+++ EXTRACTED ENTRIES

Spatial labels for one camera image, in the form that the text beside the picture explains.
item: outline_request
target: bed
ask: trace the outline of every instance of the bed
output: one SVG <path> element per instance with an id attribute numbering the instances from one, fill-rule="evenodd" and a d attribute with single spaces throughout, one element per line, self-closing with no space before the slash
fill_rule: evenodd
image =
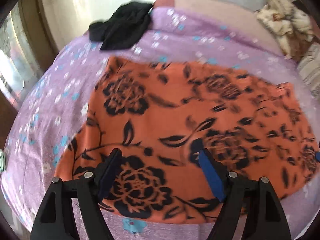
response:
<path id="1" fill-rule="evenodd" d="M 91 42 L 88 34 L 84 34 L 59 53 L 27 96 L 4 149 L 8 163 L 1 174 L 1 189 L 29 231 L 64 148 L 86 119 L 89 96 L 111 55 L 138 62 L 208 62 L 245 69 L 275 84 L 290 82 L 316 138 L 320 138 L 320 127 L 316 125 L 320 121 L 320 107 L 296 73 L 296 64 L 284 59 L 263 27 L 255 25 L 255 32 L 244 28 L 255 22 L 249 11 L 227 3 L 215 4 L 224 6 L 224 11 L 232 15 L 241 13 L 241 19 L 246 21 L 236 25 L 227 21 L 228 14 L 224 17 L 205 15 L 204 12 L 196 14 L 190 5 L 187 8 L 181 5 L 205 1 L 208 0 L 185 0 L 176 3 L 176 7 L 155 8 L 151 28 L 129 50 L 100 51 L 101 44 Z M 207 6 L 210 8 L 214 4 L 210 1 Z M 320 176 L 316 175 L 305 187 L 281 201 L 293 239 L 306 230 L 319 210 L 319 183 Z M 87 239 L 78 203 L 74 201 L 73 204 L 79 236 Z M 103 215 L 115 239 L 132 238 L 125 229 L 131 221 L 107 211 L 103 211 Z M 244 223 L 243 217 L 234 239 L 241 238 Z M 206 239 L 212 224 L 148 222 L 142 227 L 145 230 L 135 235 L 137 239 Z"/>

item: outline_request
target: orange floral cloth
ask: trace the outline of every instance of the orange floral cloth
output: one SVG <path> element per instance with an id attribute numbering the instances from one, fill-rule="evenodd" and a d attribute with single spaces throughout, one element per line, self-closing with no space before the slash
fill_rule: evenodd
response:
<path id="1" fill-rule="evenodd" d="M 154 222 L 212 222 L 221 204 L 199 167 L 204 147 L 229 171 L 268 177 L 279 198 L 318 171 L 319 148 L 291 84 L 216 65 L 111 57 L 55 175 L 77 179 L 119 148 L 122 171 L 102 208 Z"/>

++++++

EXERCISE GOAL: Set down the records again verbatim, with no pictures.

ANSWER SPACE:
Spatial labels for one camera image, in the form that the text beside the picture explains.
item: outline_request
target: bed
ask: trace the outline of every instance of the bed
output: one SVG <path> element per instance with an id attribute numbering the instances from one, fill-rule="evenodd" and a d attribute with single spaces throughout, one element per line, self-closing with no space before the slash
fill_rule: evenodd
image =
response:
<path id="1" fill-rule="evenodd" d="M 91 42 L 88 34 L 84 34 L 59 53 L 27 96 L 4 149 L 8 163 L 1 174 L 1 189 L 29 231 L 64 148 L 86 119 L 89 96 L 111 55 L 138 62 L 208 62 L 245 69 L 275 84 L 290 82 L 316 138 L 320 138 L 320 127 L 316 125 L 320 121 L 320 107 L 296 73 L 296 64 L 284 59 L 263 27 L 255 25 L 255 32 L 244 28 L 255 22 L 249 11 L 227 3 L 215 4 L 224 6 L 224 11 L 232 15 L 241 13 L 241 19 L 246 21 L 236 25 L 227 21 L 228 14 L 224 17 L 205 15 L 204 12 L 196 14 L 190 5 L 187 8 L 181 5 L 205 1 L 208 0 L 185 0 L 176 3 L 176 7 L 155 8 L 151 28 L 129 50 L 100 51 L 101 44 Z M 207 6 L 210 8 L 214 4 L 210 1 Z M 320 176 L 316 175 L 305 187 L 281 201 L 293 239 L 306 230 L 319 210 L 319 183 Z M 87 239 L 78 203 L 74 201 L 73 204 L 79 236 Z M 103 215 L 115 239 L 132 238 L 125 229 L 131 221 L 107 211 L 103 211 Z M 244 223 L 243 217 L 234 239 L 241 238 Z M 206 239 L 212 224 L 148 222 L 142 227 L 145 230 L 135 235 L 137 239 Z"/>

item: outline_request
target: orange floral cloth
ask: trace the outline of every instance of the orange floral cloth
output: one SVG <path> element per instance with an id attribute numbering the instances from one, fill-rule="evenodd" and a d attribute with single spaces throughout, one element per line, self-closing with no space before the slash
fill_rule: evenodd
response:
<path id="1" fill-rule="evenodd" d="M 154 222 L 212 222 L 221 204 L 199 167 L 204 147 L 229 171 L 268 177 L 279 198 L 318 171 L 319 148 L 291 84 L 216 65 L 111 57 L 55 175 L 77 179 L 119 148 L 122 171 L 102 208 Z"/>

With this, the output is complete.